Contest opens for students to design trophy for 50th Young Scientist and Technology expo

28 Aug 2013

Des Farrell, senior technical officer-Sculpture, at the Limerick School of Art and Design (LSAD), with master's student Laura Roughneen

To mark the golden anniversary of the Young Scientist and Technology Exhibition, BT Ireland, which has been sponsoring the contest for the past 12 years, is inviting third-level students from around the island of Ireland to create a new trophy for the upcoming 2014 event that will take place in Dublin next January.

Irish painter Graham Knuttel will judge the designs.

There’s a catch, however. BT Ireland has teamed up with Institutes of Technology Ireland (IOTI) and and Northern Ireland regional colleges for the contest. This means only students from such colleges and institutes can submit trophy designs.

Next January will see students from across the island of Ireland converge in the Royal Dublin Society (RDS) in Dublin to show off their science and technology innovations to the public during the Young Scientist and Technology Exhibition, which will be 50 years in the running in 2014.
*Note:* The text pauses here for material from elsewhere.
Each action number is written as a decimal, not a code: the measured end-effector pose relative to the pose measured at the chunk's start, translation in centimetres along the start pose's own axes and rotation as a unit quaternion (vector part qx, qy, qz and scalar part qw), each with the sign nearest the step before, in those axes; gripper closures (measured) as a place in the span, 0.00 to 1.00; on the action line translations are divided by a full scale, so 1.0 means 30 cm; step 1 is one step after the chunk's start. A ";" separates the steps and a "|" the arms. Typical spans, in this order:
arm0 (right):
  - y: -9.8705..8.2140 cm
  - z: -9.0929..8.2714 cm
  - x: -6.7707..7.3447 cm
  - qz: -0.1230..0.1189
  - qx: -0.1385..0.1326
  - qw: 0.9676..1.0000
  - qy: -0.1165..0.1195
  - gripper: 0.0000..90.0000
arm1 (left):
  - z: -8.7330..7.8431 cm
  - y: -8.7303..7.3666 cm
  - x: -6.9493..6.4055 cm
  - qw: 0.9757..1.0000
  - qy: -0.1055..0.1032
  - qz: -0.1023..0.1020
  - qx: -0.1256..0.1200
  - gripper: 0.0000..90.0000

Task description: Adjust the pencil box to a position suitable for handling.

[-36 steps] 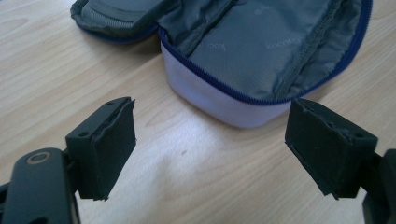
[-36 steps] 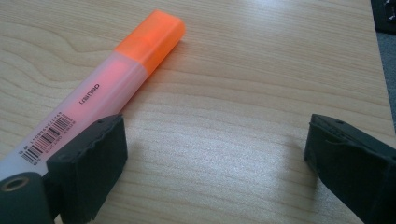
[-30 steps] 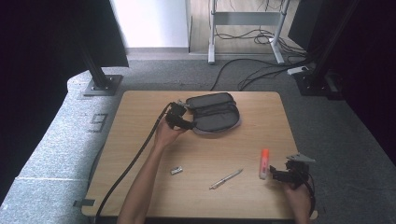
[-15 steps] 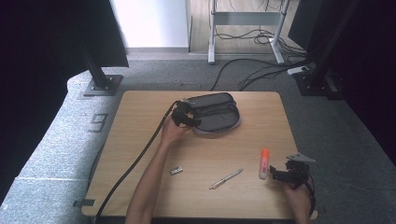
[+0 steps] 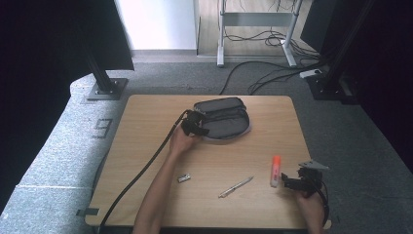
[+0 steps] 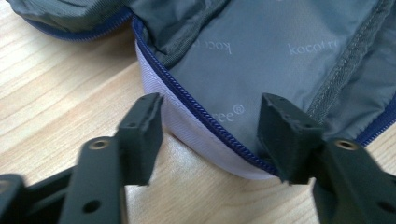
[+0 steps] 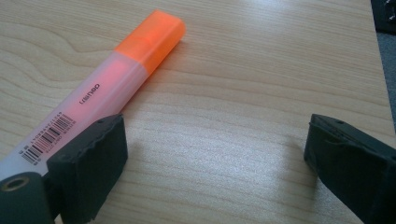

There is indeed a reason why BT has decided to revamp the trophy doled out to the annual winner(s) of the Young Scientist contest.

BT has committed to sponsoring the event up to 2016 in order to help students expose their STEM (science, technology, engineering and maths) prowess. Now, it seems the telecoms company also wants to reward students with artistic and creative talents, and have them play a role in the Young Scientist contest.

What’s in it for the designer?

The winner of the trophy design competition will win a commemorative trophy of their own and a MacBook laptop.

Meanwhile, their trophy design will be created and presented to the winners of the 2014 Young Scientist and Technology Exhibition, which will be open to the public from 9 to 11 January.

Fusing creativity with science and tech

Speaking today in relation to the trophy competition, Knuttel said he believes that the calibre of artistic talent and creativity in Ireland is “undoubtedly” among the best in the world.

“This design competition is a fantastic opportunity for budding artists to see their creative ideas taken from conception through to masterpiece,” he said, adding that he would encourage eligible students to get involved.

He also said he is an avid follower of the Young Scientist competition each year, and watches the winning student(s) being presented with their trophy on RTÉ News.

Knuttel said it’s an important annual event for Irish science and creativity.

BT will be accepting trophy design applications from eligible third-level students once the academic calendar year comes into full swing in September.

35 days to go!

On another note, primary and second-level students have until 2 October to get their proposed entries in to BT in order to be in with a chance of being part of the 2014 exhibition itself.